§ **Assigned task**: If a line of the data below contains the string "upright", count it, then state the total alone.
#### Provided information ####
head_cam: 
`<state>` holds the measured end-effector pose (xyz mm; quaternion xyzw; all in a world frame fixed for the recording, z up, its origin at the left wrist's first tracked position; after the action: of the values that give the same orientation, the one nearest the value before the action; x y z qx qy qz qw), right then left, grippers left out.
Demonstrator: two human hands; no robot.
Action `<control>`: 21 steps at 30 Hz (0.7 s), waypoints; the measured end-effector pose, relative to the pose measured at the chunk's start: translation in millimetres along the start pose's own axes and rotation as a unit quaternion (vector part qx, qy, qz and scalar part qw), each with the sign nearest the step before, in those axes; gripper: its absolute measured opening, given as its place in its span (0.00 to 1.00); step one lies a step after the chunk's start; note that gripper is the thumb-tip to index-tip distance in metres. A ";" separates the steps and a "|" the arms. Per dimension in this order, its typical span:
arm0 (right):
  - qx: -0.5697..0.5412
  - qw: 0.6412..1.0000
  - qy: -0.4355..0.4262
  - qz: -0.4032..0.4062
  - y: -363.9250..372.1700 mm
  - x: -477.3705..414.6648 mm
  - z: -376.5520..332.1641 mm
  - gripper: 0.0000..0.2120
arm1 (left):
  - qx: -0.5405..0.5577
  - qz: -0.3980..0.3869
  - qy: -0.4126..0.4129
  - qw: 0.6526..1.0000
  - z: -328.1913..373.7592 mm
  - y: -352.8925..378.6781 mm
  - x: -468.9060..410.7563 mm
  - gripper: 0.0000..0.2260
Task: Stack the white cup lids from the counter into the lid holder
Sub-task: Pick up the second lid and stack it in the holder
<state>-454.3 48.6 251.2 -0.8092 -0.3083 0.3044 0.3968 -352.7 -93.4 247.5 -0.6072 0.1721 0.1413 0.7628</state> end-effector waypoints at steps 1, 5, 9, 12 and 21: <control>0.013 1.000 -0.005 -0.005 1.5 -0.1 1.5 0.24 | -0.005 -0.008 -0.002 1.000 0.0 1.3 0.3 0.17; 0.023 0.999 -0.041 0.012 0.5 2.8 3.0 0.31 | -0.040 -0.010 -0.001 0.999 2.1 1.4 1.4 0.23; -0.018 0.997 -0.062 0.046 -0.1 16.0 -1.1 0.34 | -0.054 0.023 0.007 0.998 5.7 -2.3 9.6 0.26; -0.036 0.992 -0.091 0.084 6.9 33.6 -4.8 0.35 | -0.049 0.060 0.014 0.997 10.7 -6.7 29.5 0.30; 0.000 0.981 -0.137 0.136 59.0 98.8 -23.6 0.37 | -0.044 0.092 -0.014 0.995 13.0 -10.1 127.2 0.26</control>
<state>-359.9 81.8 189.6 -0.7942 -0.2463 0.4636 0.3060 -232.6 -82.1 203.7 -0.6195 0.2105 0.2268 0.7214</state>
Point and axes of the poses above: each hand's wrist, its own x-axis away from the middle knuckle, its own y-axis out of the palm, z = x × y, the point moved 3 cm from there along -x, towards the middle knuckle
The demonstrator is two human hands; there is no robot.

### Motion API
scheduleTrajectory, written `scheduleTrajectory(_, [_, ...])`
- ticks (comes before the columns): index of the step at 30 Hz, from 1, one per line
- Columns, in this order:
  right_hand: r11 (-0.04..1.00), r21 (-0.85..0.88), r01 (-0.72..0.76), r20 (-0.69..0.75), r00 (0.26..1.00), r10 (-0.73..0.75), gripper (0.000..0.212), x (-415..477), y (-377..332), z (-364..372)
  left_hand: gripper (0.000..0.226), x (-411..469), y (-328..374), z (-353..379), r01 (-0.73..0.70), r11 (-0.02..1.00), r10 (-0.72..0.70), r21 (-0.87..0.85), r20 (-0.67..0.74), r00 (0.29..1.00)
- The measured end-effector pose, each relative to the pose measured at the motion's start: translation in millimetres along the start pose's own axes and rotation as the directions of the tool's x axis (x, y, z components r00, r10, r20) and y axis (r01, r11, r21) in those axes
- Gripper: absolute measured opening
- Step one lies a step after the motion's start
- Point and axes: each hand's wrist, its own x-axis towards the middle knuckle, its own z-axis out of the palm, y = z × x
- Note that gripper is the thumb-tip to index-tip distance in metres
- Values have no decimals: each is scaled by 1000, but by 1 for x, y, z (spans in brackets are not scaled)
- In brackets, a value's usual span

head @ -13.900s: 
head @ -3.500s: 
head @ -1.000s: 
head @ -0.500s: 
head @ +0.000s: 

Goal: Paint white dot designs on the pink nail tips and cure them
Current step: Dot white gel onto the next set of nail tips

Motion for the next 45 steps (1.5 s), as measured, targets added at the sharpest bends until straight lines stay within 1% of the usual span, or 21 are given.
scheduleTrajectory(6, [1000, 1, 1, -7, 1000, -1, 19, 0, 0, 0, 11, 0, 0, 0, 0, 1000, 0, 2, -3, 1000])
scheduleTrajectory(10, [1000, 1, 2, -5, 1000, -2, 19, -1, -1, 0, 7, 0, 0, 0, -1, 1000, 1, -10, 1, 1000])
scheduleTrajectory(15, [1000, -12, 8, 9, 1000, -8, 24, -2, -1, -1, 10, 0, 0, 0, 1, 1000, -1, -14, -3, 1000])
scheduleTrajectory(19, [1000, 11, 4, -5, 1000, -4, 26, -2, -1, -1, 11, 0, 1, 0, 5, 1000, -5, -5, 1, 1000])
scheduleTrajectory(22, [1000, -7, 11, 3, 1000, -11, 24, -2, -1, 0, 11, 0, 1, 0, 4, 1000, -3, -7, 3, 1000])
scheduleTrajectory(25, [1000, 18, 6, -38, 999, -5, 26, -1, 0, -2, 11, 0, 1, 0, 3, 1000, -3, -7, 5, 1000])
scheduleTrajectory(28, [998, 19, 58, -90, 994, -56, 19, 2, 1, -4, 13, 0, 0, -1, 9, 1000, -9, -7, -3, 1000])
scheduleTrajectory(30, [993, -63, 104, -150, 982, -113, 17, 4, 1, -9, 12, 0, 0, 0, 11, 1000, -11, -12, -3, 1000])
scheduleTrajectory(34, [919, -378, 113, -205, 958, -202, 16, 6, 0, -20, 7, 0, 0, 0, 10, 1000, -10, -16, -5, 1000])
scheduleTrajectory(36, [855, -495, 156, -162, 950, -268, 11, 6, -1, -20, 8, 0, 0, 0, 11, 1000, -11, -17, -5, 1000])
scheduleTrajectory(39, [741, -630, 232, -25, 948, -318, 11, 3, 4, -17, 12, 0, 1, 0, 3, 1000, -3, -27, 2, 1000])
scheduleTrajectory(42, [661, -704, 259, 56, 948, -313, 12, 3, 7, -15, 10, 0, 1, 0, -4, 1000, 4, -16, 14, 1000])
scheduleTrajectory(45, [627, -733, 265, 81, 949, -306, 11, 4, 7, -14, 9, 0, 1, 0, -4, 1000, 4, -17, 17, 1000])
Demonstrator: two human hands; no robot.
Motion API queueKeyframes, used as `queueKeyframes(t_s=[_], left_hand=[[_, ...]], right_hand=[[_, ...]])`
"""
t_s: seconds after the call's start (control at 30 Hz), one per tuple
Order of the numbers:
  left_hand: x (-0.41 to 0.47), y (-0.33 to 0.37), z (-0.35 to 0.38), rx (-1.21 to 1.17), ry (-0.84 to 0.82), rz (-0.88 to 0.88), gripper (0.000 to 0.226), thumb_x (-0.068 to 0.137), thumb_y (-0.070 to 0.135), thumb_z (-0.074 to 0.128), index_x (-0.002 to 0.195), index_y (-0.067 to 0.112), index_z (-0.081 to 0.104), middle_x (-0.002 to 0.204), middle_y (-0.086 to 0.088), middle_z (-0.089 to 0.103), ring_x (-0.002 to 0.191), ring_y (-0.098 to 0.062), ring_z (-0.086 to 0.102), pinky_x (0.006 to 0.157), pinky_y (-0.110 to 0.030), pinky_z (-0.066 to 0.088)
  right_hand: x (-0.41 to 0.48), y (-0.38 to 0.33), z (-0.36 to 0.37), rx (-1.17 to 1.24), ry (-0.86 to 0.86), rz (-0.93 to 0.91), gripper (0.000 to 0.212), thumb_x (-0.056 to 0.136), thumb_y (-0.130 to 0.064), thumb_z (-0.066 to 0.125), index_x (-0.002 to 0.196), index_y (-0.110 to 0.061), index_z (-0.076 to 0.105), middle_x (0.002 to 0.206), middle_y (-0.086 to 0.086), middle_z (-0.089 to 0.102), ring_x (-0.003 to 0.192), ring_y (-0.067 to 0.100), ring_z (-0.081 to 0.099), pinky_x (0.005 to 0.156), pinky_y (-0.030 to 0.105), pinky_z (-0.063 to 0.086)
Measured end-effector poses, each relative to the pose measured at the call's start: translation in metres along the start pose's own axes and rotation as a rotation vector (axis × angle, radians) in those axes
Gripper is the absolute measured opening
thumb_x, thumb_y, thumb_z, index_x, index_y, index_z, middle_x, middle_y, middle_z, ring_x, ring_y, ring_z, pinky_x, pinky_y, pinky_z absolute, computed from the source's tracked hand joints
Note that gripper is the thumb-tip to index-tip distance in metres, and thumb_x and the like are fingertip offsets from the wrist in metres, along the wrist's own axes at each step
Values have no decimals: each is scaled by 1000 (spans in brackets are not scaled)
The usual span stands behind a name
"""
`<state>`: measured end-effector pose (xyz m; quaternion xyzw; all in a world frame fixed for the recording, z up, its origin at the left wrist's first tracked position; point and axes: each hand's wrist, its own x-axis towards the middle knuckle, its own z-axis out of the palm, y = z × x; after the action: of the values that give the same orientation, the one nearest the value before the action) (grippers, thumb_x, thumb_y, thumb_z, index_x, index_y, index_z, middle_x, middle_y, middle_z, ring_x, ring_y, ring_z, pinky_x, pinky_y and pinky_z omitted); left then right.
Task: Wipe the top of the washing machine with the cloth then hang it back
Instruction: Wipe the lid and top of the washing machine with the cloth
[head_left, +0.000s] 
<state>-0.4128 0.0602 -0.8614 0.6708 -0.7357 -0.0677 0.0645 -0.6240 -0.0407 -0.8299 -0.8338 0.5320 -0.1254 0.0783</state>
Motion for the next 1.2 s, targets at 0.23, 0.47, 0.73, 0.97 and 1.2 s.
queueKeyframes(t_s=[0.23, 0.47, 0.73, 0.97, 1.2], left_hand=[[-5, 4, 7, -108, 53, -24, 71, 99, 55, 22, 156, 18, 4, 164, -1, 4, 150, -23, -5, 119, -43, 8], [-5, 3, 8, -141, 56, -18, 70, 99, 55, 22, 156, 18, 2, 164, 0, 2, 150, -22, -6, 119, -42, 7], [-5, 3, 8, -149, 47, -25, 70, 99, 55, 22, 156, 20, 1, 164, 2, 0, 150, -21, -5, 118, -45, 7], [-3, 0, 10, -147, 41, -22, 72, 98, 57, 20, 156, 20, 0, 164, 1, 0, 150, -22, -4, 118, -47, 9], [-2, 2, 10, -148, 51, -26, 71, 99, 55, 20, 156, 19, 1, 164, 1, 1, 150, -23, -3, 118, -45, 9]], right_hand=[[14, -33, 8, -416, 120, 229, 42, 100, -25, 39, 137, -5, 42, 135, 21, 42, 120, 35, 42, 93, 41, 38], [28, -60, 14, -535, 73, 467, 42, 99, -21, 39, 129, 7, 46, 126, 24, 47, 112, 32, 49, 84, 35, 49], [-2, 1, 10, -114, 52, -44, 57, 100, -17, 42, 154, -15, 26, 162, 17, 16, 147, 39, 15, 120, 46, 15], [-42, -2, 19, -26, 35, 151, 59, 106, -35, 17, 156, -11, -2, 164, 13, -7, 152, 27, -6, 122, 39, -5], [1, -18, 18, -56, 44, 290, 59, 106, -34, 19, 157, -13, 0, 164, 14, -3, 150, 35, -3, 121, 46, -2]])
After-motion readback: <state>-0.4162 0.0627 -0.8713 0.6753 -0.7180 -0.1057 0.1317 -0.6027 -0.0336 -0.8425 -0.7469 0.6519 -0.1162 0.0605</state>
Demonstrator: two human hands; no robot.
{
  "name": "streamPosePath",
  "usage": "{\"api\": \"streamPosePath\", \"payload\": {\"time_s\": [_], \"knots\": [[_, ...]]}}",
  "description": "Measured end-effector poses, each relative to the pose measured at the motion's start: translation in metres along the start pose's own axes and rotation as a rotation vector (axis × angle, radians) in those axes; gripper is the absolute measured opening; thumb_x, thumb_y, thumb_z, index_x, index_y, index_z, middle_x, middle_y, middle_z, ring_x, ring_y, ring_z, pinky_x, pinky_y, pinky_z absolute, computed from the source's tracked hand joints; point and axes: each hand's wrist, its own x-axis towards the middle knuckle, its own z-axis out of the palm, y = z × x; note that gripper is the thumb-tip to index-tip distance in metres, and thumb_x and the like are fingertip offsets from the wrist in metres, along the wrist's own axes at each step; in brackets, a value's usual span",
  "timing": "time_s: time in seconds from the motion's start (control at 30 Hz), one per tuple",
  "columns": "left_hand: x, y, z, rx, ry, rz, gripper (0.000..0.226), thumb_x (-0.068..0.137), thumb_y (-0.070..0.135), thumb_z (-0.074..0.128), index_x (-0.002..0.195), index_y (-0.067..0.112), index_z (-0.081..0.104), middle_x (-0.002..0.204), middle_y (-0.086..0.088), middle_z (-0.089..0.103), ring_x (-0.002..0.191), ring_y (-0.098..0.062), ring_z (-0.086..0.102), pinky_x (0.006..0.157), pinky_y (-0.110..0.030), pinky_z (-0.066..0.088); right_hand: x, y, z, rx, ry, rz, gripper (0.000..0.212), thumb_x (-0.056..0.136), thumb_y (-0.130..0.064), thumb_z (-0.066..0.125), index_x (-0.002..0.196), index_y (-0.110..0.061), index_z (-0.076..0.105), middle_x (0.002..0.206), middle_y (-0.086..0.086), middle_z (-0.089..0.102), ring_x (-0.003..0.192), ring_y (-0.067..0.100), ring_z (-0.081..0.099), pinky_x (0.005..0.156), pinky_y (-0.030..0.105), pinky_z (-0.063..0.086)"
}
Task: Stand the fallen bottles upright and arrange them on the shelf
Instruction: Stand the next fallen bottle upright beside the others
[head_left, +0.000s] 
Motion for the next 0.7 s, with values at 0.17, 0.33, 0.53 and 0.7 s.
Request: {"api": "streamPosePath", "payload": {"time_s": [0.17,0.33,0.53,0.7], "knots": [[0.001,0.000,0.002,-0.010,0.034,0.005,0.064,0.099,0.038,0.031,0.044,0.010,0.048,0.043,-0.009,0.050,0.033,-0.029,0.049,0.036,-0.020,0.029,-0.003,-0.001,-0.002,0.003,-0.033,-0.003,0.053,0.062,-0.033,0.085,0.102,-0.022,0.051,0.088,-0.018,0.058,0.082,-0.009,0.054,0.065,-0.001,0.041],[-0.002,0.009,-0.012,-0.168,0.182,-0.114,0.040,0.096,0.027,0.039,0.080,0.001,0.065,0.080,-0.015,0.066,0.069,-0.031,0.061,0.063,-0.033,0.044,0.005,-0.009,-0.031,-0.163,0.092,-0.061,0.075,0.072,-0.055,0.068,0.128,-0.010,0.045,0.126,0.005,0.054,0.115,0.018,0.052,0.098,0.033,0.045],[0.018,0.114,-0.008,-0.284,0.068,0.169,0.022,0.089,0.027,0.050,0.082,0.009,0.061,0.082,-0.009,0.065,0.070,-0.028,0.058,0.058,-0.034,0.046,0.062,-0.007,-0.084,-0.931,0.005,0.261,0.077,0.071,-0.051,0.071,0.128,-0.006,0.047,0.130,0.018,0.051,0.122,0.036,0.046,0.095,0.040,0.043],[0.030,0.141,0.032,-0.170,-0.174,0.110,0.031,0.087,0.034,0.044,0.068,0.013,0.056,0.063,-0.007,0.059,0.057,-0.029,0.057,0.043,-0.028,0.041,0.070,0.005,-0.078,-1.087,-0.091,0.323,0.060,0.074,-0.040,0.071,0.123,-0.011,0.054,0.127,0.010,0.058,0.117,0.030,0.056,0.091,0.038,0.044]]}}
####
§ **Completed exercise**: 2